New technology can diagnose potential Water Leaks in District Heat Pipes
Imagine boiling water burst in the middle of the road while you are walking the street. District heating pipelines supply hot water at temperatures of as high as 120℃ at constant pressure from a District Heating Hot Water Production Facility plant to the point of demand. When the leak happens, it can be fatal.
The Korean government and the organization responsible for the operation of the district heating pipelines system have closely monitored the system since an underground hot water pipeline ruptured near Baekseok Subway Station in Ilsan on Dec. 4, 2018. Due to the incident, one person died and 56 were injured.
The Korea Institute of Civil Engineering and Building Technology (KICT), headed by President Kim Byung-suk, developed a new technology for diagnosing faults to prevent water leaks from district heating pipes, which supply energy in an eco-friendly and economical way.

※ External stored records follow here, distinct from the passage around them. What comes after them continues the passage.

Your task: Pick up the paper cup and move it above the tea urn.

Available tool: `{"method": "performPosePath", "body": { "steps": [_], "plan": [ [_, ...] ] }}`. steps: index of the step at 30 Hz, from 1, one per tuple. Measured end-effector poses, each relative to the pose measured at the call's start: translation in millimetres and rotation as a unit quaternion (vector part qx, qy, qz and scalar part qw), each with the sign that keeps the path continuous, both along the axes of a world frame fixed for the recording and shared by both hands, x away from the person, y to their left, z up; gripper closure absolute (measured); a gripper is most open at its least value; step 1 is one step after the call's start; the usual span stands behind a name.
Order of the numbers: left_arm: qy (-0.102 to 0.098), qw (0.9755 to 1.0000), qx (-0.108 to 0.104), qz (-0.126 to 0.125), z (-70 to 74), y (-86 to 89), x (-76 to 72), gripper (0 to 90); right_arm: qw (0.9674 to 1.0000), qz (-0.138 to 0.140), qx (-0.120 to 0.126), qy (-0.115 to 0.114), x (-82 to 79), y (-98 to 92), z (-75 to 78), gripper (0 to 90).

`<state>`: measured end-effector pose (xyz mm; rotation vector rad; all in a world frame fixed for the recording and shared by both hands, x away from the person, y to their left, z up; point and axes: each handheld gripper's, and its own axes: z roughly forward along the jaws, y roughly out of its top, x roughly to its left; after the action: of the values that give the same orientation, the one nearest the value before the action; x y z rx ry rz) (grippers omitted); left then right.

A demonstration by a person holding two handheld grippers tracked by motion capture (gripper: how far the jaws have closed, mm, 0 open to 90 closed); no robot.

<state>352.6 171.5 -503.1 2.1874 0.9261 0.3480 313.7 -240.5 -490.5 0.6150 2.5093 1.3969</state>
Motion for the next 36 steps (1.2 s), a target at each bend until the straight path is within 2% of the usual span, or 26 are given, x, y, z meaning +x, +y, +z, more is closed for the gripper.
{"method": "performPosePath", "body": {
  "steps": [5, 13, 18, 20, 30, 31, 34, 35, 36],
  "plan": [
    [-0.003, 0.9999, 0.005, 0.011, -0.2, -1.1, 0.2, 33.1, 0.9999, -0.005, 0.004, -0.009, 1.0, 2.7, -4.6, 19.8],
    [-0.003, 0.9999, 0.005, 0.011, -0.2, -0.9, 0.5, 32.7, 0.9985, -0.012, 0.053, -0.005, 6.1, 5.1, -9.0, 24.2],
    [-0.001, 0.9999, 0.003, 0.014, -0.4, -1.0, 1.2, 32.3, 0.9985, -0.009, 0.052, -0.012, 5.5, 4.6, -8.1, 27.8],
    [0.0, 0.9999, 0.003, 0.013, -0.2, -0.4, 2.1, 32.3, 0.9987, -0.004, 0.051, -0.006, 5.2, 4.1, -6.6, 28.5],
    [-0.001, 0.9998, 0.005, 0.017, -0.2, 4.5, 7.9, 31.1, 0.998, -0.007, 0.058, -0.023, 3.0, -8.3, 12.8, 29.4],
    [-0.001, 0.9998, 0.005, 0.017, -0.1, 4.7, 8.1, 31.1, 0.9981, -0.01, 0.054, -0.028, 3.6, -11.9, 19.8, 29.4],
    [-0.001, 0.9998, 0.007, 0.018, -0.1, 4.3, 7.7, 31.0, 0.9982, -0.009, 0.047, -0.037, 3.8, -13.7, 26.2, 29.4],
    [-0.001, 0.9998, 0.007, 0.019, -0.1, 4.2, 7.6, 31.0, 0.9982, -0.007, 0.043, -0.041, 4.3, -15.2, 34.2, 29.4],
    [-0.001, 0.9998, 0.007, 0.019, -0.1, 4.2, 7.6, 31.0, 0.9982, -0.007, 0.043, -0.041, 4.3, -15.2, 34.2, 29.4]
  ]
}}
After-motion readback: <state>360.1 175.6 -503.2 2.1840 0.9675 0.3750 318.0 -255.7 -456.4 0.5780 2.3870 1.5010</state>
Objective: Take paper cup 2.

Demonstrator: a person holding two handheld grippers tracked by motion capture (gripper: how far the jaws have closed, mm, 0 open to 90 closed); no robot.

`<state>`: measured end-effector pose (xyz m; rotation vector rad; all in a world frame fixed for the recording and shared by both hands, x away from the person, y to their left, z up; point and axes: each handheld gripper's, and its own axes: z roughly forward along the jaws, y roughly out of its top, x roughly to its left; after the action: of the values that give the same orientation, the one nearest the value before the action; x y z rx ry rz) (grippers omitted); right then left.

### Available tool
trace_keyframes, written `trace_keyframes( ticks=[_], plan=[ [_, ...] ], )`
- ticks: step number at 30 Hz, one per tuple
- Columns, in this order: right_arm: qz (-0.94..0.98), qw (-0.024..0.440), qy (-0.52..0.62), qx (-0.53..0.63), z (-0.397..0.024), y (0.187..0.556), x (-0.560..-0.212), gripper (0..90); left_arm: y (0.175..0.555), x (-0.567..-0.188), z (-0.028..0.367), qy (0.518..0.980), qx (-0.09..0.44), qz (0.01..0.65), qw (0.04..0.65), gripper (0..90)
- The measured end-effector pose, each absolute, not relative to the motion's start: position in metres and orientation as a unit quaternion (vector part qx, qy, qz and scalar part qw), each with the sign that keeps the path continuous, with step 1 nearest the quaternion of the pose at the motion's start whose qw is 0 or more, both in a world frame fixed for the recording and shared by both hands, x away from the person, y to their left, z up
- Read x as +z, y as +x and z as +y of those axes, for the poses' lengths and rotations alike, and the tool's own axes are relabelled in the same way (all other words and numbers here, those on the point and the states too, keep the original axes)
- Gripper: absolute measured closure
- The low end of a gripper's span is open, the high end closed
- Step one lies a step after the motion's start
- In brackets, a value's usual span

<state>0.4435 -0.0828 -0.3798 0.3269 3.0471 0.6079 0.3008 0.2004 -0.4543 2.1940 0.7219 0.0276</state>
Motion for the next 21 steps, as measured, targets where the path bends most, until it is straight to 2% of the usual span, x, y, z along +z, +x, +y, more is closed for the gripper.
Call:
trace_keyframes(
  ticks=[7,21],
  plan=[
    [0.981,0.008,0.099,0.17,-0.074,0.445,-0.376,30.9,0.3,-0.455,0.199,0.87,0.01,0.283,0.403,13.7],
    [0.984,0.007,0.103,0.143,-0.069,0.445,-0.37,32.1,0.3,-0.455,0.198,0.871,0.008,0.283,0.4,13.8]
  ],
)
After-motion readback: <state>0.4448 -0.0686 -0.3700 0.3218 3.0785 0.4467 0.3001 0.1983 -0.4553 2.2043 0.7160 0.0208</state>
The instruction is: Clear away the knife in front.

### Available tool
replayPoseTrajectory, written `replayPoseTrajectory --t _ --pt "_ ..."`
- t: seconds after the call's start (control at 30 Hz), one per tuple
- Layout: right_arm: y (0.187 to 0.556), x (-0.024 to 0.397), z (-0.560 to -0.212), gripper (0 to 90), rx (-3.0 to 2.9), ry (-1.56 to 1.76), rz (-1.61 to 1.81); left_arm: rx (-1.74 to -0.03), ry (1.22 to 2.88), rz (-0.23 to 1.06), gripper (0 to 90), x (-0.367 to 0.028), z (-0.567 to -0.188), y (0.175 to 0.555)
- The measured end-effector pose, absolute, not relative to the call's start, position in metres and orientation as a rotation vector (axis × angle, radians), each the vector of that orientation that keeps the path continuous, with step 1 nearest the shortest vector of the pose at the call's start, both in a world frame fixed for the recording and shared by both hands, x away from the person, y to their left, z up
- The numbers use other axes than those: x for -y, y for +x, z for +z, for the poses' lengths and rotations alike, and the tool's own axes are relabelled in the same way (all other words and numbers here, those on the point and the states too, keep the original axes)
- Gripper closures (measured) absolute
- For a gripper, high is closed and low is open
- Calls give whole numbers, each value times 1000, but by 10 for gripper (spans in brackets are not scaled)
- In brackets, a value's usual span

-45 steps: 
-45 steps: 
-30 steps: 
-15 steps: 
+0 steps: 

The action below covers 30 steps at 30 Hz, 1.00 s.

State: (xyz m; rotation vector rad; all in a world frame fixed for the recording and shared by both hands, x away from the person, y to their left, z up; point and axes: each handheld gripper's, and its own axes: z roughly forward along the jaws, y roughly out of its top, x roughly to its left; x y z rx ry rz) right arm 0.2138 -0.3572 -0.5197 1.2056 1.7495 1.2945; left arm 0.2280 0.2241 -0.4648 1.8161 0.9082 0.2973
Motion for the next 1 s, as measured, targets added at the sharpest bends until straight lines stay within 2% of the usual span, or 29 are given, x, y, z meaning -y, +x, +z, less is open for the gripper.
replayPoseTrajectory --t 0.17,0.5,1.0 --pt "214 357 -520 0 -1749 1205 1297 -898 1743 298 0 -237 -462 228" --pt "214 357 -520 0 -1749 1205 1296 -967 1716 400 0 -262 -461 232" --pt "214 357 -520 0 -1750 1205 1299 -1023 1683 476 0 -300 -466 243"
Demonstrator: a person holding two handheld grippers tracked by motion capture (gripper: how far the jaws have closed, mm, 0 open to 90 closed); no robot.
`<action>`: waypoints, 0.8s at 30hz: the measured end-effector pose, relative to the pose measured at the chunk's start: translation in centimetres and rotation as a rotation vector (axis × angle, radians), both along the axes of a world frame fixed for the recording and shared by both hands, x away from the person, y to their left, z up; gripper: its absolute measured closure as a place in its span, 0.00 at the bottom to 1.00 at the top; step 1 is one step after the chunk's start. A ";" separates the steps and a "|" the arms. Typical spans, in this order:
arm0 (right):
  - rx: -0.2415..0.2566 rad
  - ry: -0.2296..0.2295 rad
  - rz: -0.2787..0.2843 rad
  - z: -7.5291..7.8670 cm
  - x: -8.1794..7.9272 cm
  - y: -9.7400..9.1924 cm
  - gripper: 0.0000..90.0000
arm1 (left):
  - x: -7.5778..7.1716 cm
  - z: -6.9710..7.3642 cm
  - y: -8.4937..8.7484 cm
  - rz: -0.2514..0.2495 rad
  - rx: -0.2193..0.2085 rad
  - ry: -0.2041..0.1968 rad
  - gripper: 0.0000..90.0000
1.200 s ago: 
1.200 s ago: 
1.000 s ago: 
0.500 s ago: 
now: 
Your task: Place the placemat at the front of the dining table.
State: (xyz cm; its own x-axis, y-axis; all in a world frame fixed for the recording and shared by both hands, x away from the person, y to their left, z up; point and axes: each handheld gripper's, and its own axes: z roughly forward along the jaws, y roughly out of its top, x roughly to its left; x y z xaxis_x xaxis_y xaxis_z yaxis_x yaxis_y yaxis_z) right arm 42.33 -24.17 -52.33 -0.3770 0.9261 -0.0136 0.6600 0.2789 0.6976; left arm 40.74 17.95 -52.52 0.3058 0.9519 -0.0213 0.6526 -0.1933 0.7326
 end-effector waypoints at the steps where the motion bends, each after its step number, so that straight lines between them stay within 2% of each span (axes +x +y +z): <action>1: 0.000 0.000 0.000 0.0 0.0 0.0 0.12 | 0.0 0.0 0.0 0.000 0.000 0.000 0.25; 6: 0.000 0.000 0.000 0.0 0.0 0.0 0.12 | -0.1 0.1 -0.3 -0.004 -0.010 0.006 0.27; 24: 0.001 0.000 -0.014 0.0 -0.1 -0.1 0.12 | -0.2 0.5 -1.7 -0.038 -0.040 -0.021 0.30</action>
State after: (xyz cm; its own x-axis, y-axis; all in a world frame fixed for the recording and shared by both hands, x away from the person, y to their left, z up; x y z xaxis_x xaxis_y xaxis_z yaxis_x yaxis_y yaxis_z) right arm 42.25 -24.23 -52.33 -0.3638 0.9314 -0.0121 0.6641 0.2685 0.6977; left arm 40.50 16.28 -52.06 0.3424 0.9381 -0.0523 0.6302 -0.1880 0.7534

Pre-Insulated Pipes (PIP) used for district heating pipelines consist of a carrier pipe made of mild steel that transports hot water, an insulation material that maintains temperature, and a casing pipe made of High-density polyethylene that protects the insulation material. Compared with uncovered pipes used for waterworks or liquified natural gas, it is more difficult to diagnose the PIPs due to the high temperature and pressure.
A conventional detection wire used to diagnose a leak on the PIPs suffers frequent breaks, and Ground Penetrating Radar (GPR) has lower accuracy. A thermal imaging camera detects a water leak accurately only when the leakage is of high volume and is useless for deeply buried pipes.
KICT conducted research of measuring abnormal signals of the pipelines by using both acoustic emission (AE) sensors and accelerometer sensors and classifying the signals using machine learning to increase detection accuracy and diagnose various abnormalities including a water leak.
For the testing, a pilot plant equipped with a circulating district heating system was built where two 259.6m long straight pipelines were installed both on the ground and underground. Four types of piping arrangements with straight, corrugated, branched, and swaged pipes, temperature of 80~120℃, and 8~12 bars of pressure were set as conditions for the testing. To test for all major types of abnormalities in pipelines, water leaks, corrosion, and cracks were reproduced. Testing was conducted on pipelines both on the ground and underground.
Measured signals and the spectrum converted from the signals were transformed into features, which in turn were taught to a Support Vector Machine (SVM), one of the means of machine learning classification.
For the pipeline on the ground, the accuracy for sensor installation, the abnormalities, and piping arrangements was 97% on average. For the underground pipeline, the accuracy for the conditions of sensor-mounted areas and abnormalities only was 99% on average. This level of accuracy is similar to that of waterworks and gas pipelines.
This research demonstrated that it is possible to diagnose abnormalities of PIPs by AE and accelerometer sensors. Dr. Lee Hongcheol, said: “The detection method proposed in the research may be the only feasible way of preventing water leaks because the levels of accuracy of water leak detection wire, a thermal imaging camera, and GPR are low. Also, because they can only detect a water leak. However, validation in the actual field is necessary because there are many variables showing abnormalities and their severity in addition to usual noise and vibration.”